Despite the increasing clinical use of IHD in dogs with AKI and CKD, there remains a critical lack of evidence regarding the physiological responses to an incremental treatment strategy. Most veterinary studies have focused primarily on solute clearance, survival outcomes, or single-session biochemical changes, with limited attention to dynamic acid–base adaptation across consecutive dialysis sessions. In particular, validated monitoring parameters for incremental intermittent hemodialysis (i-IHD) are poorly defined, and the role of venous blood gas (VBG) analysis as a longitudinal, session-wise monitoring tool has not been systematically investigated in dogs. Arterial blood gas analysis, although informative, is invasive and often impractical in routine clinical settings, whereas VBG offers a safer and more feasible alternative. However, robust data describing how key VBG variables, such as pH, HCO₃^- BE, and pCO₂, evolve during stepwise i-IHD are lacking. Furthermore, the predominance and behavior of non-anion gap MA during i-IHD, as well as its relationship with electrolyte shifts and dialysis adequacy indices, remain insufficiently characterized in canine patients. This knowledge gap limits the development of evidence-based protocols for optimizing dialysis intensity and ensuring physiological stability during i-IHD.

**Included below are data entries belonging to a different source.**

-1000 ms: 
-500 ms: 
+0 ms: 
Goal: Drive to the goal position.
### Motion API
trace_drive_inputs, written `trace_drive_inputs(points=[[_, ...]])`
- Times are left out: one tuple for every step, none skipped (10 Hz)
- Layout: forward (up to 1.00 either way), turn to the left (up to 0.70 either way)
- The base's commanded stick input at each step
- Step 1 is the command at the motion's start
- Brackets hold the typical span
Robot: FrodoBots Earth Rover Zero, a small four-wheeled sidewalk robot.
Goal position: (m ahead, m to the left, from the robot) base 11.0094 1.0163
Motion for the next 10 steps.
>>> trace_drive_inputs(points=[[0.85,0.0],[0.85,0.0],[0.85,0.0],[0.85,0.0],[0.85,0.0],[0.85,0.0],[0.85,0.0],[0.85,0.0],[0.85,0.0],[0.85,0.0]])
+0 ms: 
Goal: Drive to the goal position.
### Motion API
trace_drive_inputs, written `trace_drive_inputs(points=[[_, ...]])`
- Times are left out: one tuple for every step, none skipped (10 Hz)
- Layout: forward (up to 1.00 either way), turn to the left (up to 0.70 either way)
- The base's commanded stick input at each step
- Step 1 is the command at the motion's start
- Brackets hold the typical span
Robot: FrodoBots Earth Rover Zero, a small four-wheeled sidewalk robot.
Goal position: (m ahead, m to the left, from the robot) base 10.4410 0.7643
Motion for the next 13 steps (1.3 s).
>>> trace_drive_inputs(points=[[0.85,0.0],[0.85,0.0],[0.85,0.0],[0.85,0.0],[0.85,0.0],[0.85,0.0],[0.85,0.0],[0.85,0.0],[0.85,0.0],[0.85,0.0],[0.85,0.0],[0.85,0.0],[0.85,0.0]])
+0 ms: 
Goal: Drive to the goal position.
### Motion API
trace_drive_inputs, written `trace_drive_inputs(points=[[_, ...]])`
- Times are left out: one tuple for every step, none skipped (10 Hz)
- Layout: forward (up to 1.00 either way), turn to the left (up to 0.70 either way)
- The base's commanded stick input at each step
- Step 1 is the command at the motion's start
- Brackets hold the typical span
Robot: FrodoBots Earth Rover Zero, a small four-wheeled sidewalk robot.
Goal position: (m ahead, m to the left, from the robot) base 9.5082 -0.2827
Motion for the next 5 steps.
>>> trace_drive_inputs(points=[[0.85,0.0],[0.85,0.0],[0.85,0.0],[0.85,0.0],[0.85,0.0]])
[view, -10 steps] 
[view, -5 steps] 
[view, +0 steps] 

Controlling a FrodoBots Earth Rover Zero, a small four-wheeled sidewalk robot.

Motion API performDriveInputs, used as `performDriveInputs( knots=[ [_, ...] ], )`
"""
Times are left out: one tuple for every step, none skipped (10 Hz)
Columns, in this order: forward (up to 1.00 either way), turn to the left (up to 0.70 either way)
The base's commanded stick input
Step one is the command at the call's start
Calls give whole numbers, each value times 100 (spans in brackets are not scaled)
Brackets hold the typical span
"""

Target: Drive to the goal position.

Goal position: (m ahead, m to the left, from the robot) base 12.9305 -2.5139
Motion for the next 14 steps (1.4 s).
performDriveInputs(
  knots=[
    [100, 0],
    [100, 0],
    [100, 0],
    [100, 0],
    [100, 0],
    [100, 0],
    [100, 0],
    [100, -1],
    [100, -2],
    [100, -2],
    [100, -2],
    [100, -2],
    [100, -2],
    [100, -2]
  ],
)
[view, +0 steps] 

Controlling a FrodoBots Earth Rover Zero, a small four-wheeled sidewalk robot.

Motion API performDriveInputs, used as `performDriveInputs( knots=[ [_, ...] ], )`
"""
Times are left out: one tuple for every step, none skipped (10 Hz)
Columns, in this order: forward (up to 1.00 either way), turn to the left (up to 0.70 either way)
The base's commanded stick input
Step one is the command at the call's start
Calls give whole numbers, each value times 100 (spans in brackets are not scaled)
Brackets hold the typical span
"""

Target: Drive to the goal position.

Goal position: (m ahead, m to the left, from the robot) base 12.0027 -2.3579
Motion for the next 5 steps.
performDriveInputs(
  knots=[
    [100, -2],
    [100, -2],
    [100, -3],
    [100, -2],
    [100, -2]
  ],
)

The present study aimed to evaluate longitudinal changes in VBG and hemato-biochemical parameters in dogs with AKI and CKD undergoing i-IHD. Specifically, the study sought to assess pre- and post-dialysis alterations in pH, HCO₃^-, BE, pCO₂, pO₂, TCO₂, and anion gap across three consecutive i-IHD sessions, and to relate these changes to electrolyte balance and dialysis adequacy indices. By characterizing session-wise acid–base kinetics using VBG analysis, this study aimed to determine the clinical utility of VBG as a practical monitoring tool for guiding individualized i-IHD protocols and improving the safety and physiological outcomes of dogs with advanced renal failure.

MATERIALS AND METHODS

Ethical approval and informed consent

The study was conducted in accordance with the guidelines of the Institutional Animal Ethics Committee (IAEC) of Guru Angad Dev Veterinary and Animal Sciences University, Ludhiana, Punjab, India, and was approved during the 71st IAEC meeting (Approval No. GADVASU/2024/IAEC/71/21, dated January 09, 2024).

All dogs included in the study were client-owned animals presented for clinical management of advanced renal failure, and i-IHD was performed solely on therapeutic grounds. Prior to enrollment, informed written consent was obtained from all owners after detailed counseling regarding the nature of the disease, indications for i-IHD, procedural steps, potential risks and complications, anticipated benefits, financial implications, and the need for repeated sampling and monitoring.

Given the life-saving and interventional nature of hemodialysis, withdrawal of consent after vascular catheter placement was not permitted to ensure patient safety and continuity of care. No experimental interventions beyond standard clinical practice were performed, and all procedures were carried out with due consideration for animal welfare.

This study was conducted over a period of 1 year and included 45 client-owned dogs. i-IHD sessions were performed on days 01, 02, and 05 of the treatment protocol.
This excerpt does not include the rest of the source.